Akademisi sekaligus pakar otomotif dari Institut Teknologi Bandung (ITB) Yannes Martinus Pasaribu menilai indikasi utama kebakaran Wuling Air EV, di tengah hujan wilayah Bandung, kemungkinan besar berkaitan dengan penetrasi air ke dalam kompartemen baterai. Hal ini dinilai memicu korsleting internal dan peningkatan suhu tidak terkendali (thermal runaway) pada kendaraan electric vehicle (EV).

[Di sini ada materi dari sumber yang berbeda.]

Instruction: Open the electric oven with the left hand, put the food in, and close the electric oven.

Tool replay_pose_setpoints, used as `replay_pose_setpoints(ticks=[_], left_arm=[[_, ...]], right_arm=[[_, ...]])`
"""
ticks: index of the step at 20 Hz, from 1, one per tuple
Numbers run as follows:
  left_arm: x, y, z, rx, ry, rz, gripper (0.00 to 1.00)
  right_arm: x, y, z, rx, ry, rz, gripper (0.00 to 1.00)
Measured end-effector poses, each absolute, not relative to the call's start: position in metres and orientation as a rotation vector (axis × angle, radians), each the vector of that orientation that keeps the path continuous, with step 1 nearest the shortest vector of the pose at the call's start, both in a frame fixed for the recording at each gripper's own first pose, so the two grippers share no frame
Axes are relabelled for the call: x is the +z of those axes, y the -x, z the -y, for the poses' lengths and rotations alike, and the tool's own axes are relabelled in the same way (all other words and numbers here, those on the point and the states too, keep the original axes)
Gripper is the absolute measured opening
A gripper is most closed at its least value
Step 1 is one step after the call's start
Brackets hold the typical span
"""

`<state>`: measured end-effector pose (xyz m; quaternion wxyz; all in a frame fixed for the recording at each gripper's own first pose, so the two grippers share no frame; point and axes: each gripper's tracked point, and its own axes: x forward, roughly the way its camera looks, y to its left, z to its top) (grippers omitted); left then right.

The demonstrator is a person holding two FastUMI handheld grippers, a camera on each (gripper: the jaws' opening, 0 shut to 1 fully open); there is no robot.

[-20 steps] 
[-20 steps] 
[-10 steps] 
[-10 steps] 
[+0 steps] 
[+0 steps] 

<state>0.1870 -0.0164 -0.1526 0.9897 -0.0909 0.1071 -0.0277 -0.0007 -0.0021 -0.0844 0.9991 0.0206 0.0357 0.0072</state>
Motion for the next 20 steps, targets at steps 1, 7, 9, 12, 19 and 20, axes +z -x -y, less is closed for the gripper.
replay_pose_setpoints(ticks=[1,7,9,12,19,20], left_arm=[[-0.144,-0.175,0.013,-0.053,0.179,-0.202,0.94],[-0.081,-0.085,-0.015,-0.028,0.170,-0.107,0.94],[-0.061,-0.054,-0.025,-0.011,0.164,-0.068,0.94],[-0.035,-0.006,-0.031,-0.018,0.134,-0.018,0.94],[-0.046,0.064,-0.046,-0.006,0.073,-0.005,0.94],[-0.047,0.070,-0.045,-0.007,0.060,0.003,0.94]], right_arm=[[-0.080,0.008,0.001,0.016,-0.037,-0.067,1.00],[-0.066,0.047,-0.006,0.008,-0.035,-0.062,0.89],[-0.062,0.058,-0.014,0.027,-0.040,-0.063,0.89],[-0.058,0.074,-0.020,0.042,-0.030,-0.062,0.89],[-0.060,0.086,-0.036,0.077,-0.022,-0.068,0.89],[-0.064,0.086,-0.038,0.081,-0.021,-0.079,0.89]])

Yannes menggarisbawahi, dalam kondisi hujan deras, jika sistem penyegelan (sealing) baterai tidak sempurna atau terdapat kerusakan misalnya akibat benturan atau modifikasi, air dapat masuk ke sistem kelistrikan termasuk sel baterai. Sehingga hal ini menyebabkan reaksi elektrokimia yang tidak terkendali.
“Air yang masuk dapat memicu korsleting internal yang kemudian menghasilkan panas berlebih, memulai reaksi berantai thermal runaway,” kata Yannes kepada Bloomberg Technoz, Minggu (6/7/2025).